Directions for this task - What follows is a listing; restate every line of it word for word.

Supplied material -

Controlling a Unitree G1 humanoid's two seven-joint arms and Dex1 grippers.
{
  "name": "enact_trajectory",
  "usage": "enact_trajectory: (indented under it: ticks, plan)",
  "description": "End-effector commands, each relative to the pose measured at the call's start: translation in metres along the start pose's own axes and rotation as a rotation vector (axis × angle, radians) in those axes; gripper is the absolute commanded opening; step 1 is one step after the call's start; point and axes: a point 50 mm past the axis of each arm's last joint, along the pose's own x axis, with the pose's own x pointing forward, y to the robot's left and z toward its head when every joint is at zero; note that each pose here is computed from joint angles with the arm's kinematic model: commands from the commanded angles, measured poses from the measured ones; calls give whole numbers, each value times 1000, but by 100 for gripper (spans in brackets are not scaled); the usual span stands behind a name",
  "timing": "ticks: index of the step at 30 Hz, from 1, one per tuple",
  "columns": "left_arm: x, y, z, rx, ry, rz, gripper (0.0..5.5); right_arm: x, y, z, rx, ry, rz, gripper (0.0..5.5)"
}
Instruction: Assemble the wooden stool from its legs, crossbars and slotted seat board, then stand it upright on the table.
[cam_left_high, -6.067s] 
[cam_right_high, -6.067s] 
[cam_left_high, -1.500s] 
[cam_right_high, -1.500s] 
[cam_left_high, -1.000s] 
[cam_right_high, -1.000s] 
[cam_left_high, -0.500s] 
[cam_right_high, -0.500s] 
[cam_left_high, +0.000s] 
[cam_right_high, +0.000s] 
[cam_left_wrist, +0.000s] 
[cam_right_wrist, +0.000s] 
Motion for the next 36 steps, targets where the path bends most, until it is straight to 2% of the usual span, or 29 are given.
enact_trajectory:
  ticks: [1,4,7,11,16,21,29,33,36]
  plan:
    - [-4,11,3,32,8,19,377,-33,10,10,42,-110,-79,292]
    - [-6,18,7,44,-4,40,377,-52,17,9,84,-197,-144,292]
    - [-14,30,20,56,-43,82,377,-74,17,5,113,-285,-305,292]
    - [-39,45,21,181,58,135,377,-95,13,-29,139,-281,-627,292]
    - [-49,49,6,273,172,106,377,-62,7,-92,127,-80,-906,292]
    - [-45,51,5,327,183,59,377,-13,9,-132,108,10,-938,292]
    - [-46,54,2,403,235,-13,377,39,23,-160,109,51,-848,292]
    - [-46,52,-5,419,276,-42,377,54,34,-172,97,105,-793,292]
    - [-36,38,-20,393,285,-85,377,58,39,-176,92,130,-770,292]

Solved exercise -
Controlling a Unitree G1 humanoid's two seven-joint arms and Dex1 grippers.
{
  "name": "enact_trajectory",
  "usage": "enact_trajectory: (indented under it: ticks, plan)",
  "description": "End-effector commands, each relative to the pose measured at the call's start: translation in metres along the start pose's own axes and rotation as a rotation vector (axis × angle, radians) in those axes; gripper is the absolute commanded opening; step 1 is one step after the call's start; point and axes: a point 50 mm past the axis of each arm's last joint, along the pose's own x axis, with the pose's own x pointing forward, y to the robot's left and z toward its head when every joint is at zero; note that each pose here is computed from joint angles with the arm's kinematic model: commands from the commanded angles, measured poses from the measured ones; calls give whole numbers, each value times 1000, but by 100 for gripper (spans in brackets are not scaled); the usual span stands behind a name",
  "timing": "ticks: index of the step at 30 Hz, from 1, one per tuple",
  "columns": "left_arm: x, y, z, rx, ry, rz, gripper (0.0..5.5); right_arm: x, y, z, rx, ry, rz, gripper (0.0..5.5)"
}
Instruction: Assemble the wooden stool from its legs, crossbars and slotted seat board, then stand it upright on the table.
[cam_left_high, -6.067s] 
[cam_right_high, -6.067s] 
[cam_left_high, -1.500s] 
[cam_right_high, -1.500s] 
[cam_left_high, -1.000s] 
[cam_right_high, -1.000s] 
[cam_left_high, -0.500s] 
[cam_right_high, -0.500s] 
[cam_left_high, +0.000s] 
[cam_right_high, +0.000s] 
[cam_left_wrist, +0.000s] 
[cam_right_wrist, +0.000s] 
Motion for the next 36 steps, targets where the path bends most, until it is straight to 2% of the usual span, or 29 are given.
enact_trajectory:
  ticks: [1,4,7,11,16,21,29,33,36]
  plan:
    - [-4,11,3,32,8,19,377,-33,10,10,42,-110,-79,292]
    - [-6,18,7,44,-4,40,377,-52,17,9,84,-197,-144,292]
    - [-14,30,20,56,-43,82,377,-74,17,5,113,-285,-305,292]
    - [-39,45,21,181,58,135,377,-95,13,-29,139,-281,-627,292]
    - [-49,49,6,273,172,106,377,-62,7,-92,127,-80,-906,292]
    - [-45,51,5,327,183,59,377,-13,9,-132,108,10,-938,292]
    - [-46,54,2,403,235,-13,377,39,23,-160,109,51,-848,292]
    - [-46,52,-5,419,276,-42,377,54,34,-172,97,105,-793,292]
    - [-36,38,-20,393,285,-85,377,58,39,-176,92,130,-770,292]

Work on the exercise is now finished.